Surely not on plastic?
Although I'm no expert on exactly how the chemical process that produces proper (metal) chromium works - I seem to recall from my old physics lessons at school that 2 metal parts are placed in a liquid and an electric current is passed from one metal part to the other leaving one metal part covered in chrome.
I don't think plastic parts can be covered in real metallic chrome (but I'm willing to be shot down as it was a long time since I went to school)


----------



## Clancy (Jul 21, 2013)

I would use plasti dip 

I have painted chrome plastics before, exactly as you wwould paint anything else with rattle cans.
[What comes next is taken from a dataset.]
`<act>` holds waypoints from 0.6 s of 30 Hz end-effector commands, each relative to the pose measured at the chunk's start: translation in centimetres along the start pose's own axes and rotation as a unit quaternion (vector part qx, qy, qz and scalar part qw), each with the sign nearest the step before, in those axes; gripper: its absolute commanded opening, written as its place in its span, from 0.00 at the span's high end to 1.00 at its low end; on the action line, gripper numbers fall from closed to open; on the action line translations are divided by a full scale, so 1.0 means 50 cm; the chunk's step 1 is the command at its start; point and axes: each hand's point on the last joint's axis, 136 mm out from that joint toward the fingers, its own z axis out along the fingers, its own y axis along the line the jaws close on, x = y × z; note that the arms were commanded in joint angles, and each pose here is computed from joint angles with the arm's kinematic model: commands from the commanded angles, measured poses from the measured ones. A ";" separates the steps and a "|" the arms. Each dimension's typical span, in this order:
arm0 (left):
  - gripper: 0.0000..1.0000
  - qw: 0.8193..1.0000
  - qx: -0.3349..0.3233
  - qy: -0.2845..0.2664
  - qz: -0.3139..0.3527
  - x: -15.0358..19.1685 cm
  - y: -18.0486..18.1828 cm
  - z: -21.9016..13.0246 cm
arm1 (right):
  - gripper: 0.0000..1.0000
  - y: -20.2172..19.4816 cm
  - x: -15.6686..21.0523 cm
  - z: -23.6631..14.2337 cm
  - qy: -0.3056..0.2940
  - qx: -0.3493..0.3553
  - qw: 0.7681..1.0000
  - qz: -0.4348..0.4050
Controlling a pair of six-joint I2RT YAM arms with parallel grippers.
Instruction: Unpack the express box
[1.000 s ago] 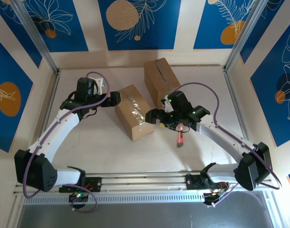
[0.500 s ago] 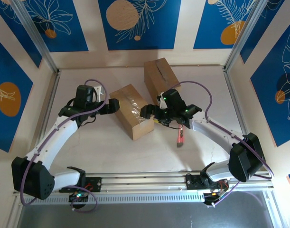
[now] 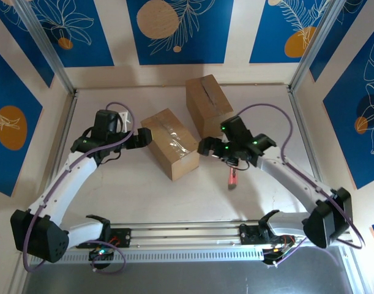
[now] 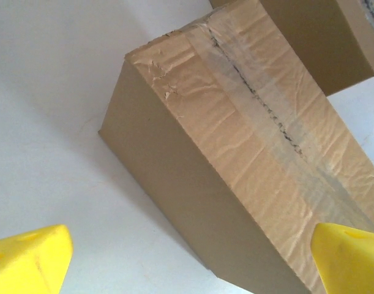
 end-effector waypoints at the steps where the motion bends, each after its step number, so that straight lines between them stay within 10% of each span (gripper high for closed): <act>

Just sanded it back then normal primer and paint etc 

But if I where to do it again I would plasti dip it as it's far easier and reversible


----------



## 3gdean (Jun 18, 2011)

squiggs said:


> Surely not on plastic?
> Although I'm no expert on exactly how the chemical process that produces proper (metal) chromium works - I seem to recall from my old physics lessons at school that *2 metal parts are placed in a liquid and an electric current* is passed from one metal part to the other leaving one metal part covered in chrome.
> I don't think plastic parts can be covered in real metallic chrome (but I'm willing to be shot down as it was a long time since I went to school)


still metal on plastic


----------



## rich9 (Jan 28, 2014)

I think they spray on a nickel or copper coating then plate them. It is definitely metal and extremely hard, scotch pads do nothing. I put them in a plastic bowl of hydrochloric acid solution and scotched them. Not sure that it actually did anything, maybe at a micro level.

I used u-pol acid 8 to prime them and it worked well.


----------